Single by Pulp

from the album We Love Life
- A-side: "Sunrise"
- Released: 8 October 2001
- Genre: Britpop, alternative rock
- Length: 4:51
- Label: Island
- Producer(s): Scott Walker

Pulp singles chronology
| "Party Hard" (1998) | "Sunrise" / "The Trees" (2001) | "Bad Cover Version" (2002) |

= The Trees (Pulp song) =

"The Trees" is a song by British rock band Pulp, from their 2001 album We Love Life. Featuring a string sample from the Otley soundtrack song "Tell Her You Love Her," "The Trees" explores what Cocker describes as the "impassivity" of trees to witnessing the "drama" that can occur in the woods.
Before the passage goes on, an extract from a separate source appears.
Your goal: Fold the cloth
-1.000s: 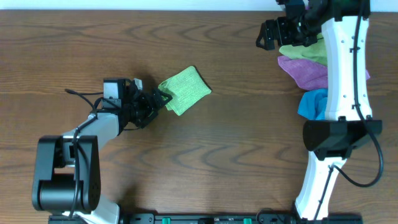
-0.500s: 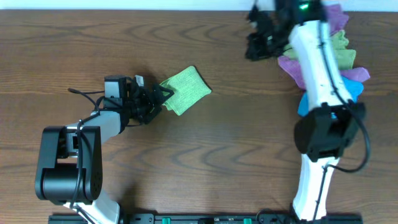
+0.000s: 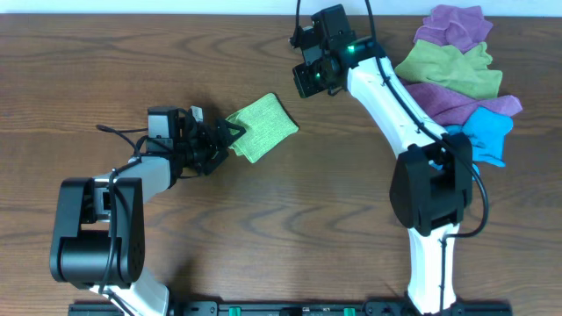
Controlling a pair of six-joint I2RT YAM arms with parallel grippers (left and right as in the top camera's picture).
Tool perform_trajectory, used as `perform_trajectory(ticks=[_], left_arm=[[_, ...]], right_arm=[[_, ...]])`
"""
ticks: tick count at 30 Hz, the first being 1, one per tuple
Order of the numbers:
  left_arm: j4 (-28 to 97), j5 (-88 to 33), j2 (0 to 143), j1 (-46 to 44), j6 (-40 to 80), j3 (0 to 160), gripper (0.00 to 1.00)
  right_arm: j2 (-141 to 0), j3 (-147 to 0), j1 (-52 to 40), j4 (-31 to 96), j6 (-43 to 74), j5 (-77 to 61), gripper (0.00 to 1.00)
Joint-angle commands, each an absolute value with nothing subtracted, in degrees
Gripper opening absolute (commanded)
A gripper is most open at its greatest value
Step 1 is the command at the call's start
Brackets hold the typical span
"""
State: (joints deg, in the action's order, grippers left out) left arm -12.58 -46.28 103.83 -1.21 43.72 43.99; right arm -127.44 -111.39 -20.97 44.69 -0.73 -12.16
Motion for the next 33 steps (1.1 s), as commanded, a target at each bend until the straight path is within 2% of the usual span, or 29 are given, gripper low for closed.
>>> perform_trajectory(ticks=[1,9,33], left_arm=[[-11.64,-41.76,106.50,-1.15,43.79,43.22,0.95],[-11.64,-41.34,106.50,-1.15,43.79,43.22,0.95],[-11.11,-37.21,106.50,-1.32,43.97,43.22,0.95]], right_arm=[[-128.14,-109.91,-21.10,42.41,2.33,-10.83,0.02],[-134.04,-109.91,-21.89,39.20,8.38,-15.46,0.02],[-139.04,-109.91,-26.48,37.26,9.87,-16.58,0.02]])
As a compromise with the band's record label, "The Trees" was released as a double-A side with Pulp's preferred single choice, "Sunrise", on 8 October 2001. The single charted at number 23 in the UK Singles Chart. Though commercially less successful than many of the band's previous singles, "The Trees" has since seen a positive critical reception and has been named by Pulp bassist Steve Mackey as the song that "encapsulates" We Love Life. The music video was directed by Phil Harder.

==Background==
"The Trees" samples the string arrangement from "Tell Her You Love Her," written by Stanley Myers and Hal Shaper. The song had appeared in the film Otley, which Cocker had sought to use in a song since 1999. Earlier songs that were attempted with the string arrangement included "Cockroach Conversation" and "Otley" before being reworked into "The Trees" at the tail end of the We Love Life sessions. Cocker recalled:

The idea of the lyrics in that song is the trees being there and all the kind of human dramas that could happen in a forest, people meeting for an illicit love affair or whatever, but the trees are impassive to that, and the way that people will carve their name on the bark of tree, thinking that's some kind of mark of permanence in a relationship, but then you go back a year or two later and try and read it, it'll be all twisted.

In reference to the song's first line, Cocker stated, "I'd like to point out that I've never shot an animal with an air rifle! There was an air pistol at my granny's when I was growing up and I was allowed to play with it without any pellets in it. As soon as I got to an age where I might have wanted to go out and shoot creatures, it was hidden. So I've never shot even a magpie..."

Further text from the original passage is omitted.